Figure 10 shows the same measurements for the two processors as Figure 8, but the results are easier to visually compare here. Additionally, we added bars on the right that show the times of the 4790K as if the CPU ran at 3.4 GHz (assuming the performance scales linearly). The 4790K slightly outperforms the 13700K in the EPT-switching-based workloads. When the 13700K and slower-scaled 4790K are compared, then the 13700K is faster, at least in the median results.

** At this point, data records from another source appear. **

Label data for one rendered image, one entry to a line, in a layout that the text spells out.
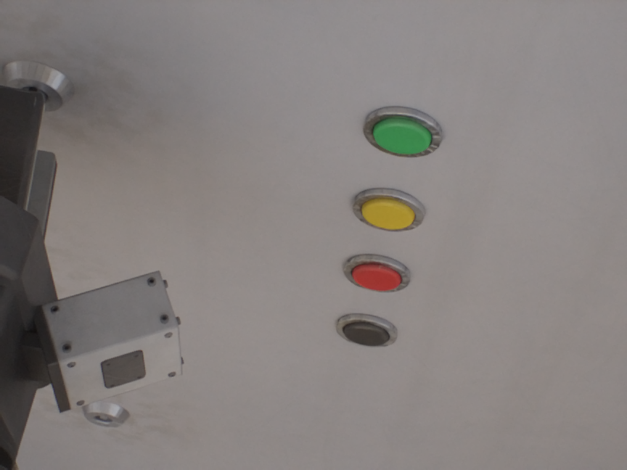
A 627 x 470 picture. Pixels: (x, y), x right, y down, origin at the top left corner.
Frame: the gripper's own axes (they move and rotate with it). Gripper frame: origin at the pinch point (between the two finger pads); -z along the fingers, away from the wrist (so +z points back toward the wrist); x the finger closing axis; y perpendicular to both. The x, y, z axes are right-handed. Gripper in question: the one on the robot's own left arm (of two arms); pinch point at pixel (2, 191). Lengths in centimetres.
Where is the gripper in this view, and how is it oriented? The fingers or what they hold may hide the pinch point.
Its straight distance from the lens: 55.9
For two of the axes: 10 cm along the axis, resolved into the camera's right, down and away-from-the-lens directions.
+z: -1.7, 8.6, -4.9
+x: -0.6, 4.8, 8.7
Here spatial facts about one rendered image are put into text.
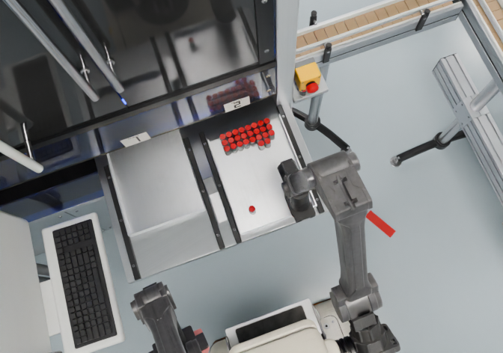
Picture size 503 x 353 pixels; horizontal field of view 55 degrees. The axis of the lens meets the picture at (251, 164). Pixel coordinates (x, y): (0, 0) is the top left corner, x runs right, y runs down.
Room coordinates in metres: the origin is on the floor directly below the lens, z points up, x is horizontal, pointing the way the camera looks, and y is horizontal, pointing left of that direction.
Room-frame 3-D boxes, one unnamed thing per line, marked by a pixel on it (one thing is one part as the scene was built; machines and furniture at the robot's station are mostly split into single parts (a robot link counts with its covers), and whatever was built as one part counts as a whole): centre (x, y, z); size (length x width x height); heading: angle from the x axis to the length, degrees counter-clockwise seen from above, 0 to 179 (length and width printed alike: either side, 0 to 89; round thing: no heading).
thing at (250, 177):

From these measurements and calculations, we cannot conclude whether there are architectural speed-ups associated with the crucial operations VM context switches, EPT table switch and single-stepping. If there are speed-ups, they are only marginal, especially compared to the increase in compute performance.

8. Conclusions

This section concludes this paper. In Section 8.1, we summarize the main takeaways from the paper, before we discuss planned and potential future work in Section 8.2.

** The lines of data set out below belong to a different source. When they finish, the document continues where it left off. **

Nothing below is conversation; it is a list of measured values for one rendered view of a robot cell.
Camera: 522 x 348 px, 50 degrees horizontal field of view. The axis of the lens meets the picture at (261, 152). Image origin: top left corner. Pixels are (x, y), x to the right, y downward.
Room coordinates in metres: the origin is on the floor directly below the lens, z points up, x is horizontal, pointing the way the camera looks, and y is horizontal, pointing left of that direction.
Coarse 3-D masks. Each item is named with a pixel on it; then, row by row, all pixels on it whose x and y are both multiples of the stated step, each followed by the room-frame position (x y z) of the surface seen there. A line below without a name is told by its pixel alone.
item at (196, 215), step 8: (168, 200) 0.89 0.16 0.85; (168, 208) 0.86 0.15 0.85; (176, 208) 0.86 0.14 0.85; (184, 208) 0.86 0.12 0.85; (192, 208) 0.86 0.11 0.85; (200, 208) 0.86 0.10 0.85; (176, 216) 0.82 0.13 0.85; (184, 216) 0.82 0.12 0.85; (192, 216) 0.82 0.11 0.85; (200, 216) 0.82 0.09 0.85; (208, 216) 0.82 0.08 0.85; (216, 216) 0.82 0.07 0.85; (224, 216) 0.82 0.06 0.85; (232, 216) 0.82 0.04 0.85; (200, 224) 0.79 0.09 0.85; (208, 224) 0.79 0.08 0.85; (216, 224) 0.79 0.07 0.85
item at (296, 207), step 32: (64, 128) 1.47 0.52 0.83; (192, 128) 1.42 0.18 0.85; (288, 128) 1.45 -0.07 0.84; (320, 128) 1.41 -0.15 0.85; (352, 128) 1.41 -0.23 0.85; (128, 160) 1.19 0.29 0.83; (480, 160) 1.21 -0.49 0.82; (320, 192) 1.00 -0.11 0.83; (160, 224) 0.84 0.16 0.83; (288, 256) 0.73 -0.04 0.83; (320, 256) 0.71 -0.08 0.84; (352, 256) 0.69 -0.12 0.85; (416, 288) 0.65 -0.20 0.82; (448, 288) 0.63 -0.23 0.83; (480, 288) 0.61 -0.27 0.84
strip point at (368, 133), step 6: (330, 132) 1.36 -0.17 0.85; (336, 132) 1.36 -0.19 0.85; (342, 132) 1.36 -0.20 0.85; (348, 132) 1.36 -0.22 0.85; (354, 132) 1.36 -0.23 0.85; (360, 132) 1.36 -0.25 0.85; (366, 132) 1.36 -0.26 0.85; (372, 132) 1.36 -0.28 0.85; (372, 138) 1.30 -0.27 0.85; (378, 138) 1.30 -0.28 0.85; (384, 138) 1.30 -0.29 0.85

8.1. Summary and Discussion

In this work, we present a measurement study that compares approaches to handling and hiding VMI breakpoints. Our results show that VMI developers a clear, evidence-based hierarchy of breakpoint techniques to prioritize for performance-critical applications.

In the course of our work, we created a portable OS image containing Ubuntu, XEN, DRAKVUF, SmartVMI and a Windows 10 VM with bpbench. We contribute this image to give VMI researchers the tool set to reproduce our measurements and benchmark other systems in the same way. To obtain the data needed to answer our research question, we configured the UEFI firmware on a range of devices with various Intel Core CPUs ranging from the fourth to the thirteenth generation for more consistent measurements, booted the image, and performed the breakpoint-benchmark measurements for all handling and hiding approaches.

We stated the research question that led to the creation of this work in the introduction: How do the existing breakpoint implementations compare in terms of performance?

Fortunately, our measurement results allow us now to give a conclusive answer to this question. On all measured CPUs, instruction emulation is the fastest breakpoint-handling approach, followed by EPT switching with fast single-stepping (FSS), EPT switching with normal single-stepping and finally instruction repair in memory. When it comes to keeping breakpoints stealthy, read emulation is consistently faster than switching EPT tables and single-stepping the reading instruction.

Some devices did not allow us to disable TurboBoost technology. Additionally, through the Xen layer, we did not have a feasible way of measuring the actual clock speeds, and the CPUs all came with different base frequencies and boosting behavior. All these factors make it difficult, if not impossible, to distinguish between the influences of CPU architecture and clock speed. Comparing the two desktop processors i7 4790K and i7 13700K, which we can be reasonably certain were running on the base frequencies, we could see that while the prime-number identification performance (as measured by sysbench) increased significantly, the breakpoint handling was affected only marginally, if at all.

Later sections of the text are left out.